Obviously, as part of the deal, Penguin will have access to what could be significantly cheaper main memory than its server rivals can offer, and we all know how DRAM and flash memory prices have skyrocketed in the past 18 months. This is one of the factors that is driving Smart Global’s revenue and profit profile.
Under the terms of the acquisition, Smart Global is hitting its credit facility for $60 million to buy all of Penguin, and it has promised a payment of another $25 million to the Penguin shareholders if they meet certain – but not revealed – gross margin targets by the end of calendar 2018. When all is said and done, the new Specialty Compute and Storage Solutions group at Smart Global will take that custom memory and Penguin business and merge their books, but the Penguin business will be operated separately as a wholly owned subsidiary. The Brazilian PC, server, and mobile business will represent about half of its revenues then, and the SCSS group will be the other half.

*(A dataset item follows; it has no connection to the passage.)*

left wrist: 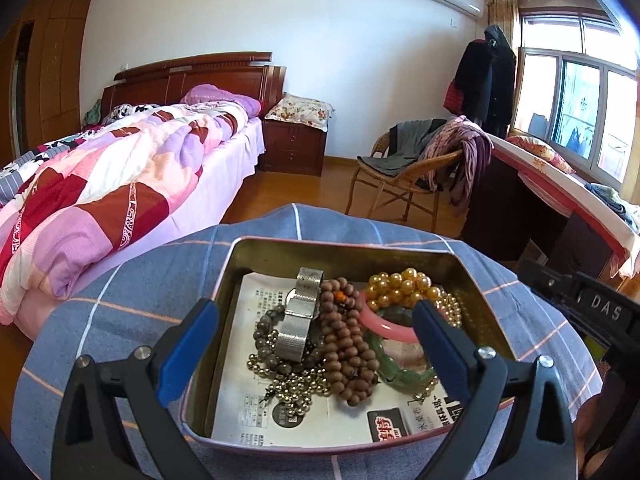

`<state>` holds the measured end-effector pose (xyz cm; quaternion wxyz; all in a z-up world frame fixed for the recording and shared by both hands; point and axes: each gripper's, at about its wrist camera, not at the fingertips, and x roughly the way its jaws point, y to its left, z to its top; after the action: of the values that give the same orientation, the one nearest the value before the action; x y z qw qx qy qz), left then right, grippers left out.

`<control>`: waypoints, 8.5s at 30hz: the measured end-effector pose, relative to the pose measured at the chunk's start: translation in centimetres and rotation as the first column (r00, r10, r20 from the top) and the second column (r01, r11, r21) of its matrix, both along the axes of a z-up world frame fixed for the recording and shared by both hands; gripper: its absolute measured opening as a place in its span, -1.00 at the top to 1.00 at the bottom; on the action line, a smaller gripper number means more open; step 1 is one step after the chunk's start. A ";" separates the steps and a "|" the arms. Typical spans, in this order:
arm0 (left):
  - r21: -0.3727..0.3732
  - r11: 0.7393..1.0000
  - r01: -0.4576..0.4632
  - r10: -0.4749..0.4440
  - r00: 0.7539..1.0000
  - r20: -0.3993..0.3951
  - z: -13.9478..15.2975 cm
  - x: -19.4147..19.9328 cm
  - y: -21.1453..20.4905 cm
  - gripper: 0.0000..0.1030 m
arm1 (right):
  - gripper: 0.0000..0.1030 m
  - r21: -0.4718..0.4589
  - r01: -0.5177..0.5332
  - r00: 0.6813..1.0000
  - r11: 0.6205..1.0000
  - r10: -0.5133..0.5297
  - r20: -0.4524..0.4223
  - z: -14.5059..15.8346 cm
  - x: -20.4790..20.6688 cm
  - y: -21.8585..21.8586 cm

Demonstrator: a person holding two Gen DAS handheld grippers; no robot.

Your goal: Organize jewelry

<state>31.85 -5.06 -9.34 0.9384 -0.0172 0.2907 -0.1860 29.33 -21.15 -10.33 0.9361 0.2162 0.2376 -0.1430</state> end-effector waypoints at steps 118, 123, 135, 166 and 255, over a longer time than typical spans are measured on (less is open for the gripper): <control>-0.026 0.996 0.087 -0.090 0.986 -0.141 3.5 -17.1 7.7 0.86 | 0.94 -0.125 -0.292 0.950 0.948 0.272 -0.150 4.3 -17.7 9.9; -0.038 0.997 0.073 -0.076 0.992 -0.101 5.0 -15.6 7.4 0.86 | 0.94 -0.135 -0.279 0.958 0.951 0.265 -0.114 5.5 -16.4 9.5; -0.012 0.999 0.044 -0.045 0.998 -0.035 6.9 -9.9 5.2 0.86 | 0.94 -0.146 -0.219 0.976 0.965 0.216 -0.030 8.1 -11.1 8.2; 0.015 1.000 -0.020 0.022 0.986 -0.164 0.1 1.9 -0.6 0.86 | 0.93 -0.100 -0.098 0.991 0.990 0.088 -0.098 0.4 3.3 4.9; 0.208 0.952 -0.225 0.220 0.974 0.043 1.5 -3.6 1.2 -1.00 | -0.66 -0.290 0.023 0.998 0.957 -0.006 0.059 2.4 -0.9 7.3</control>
<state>28.29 -3.82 -7.87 0.9527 0.0519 0.2958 -0.0472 28.47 -13.89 -7.94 0.9631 0.0823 0.1852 -0.1769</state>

Penguin, you will recall, won a $39 million deal, called CTS-1, in 2015 to install commodity systems with an aggregate of 7 petaflops of capacity at the Tri-Labs facilities – that’s Lawrence Livermore National Laboratory, Sandia National Laboratories, and Los Alamos National Laboratory – run by the US Department of Energy. We took a detailed look at these systems back in August 2017. It is reasonable to speculate that Penguin needed to embiggen itself to take down the next CTS-2 deal, slated for 2020 or 2021, if it is indeed in the running.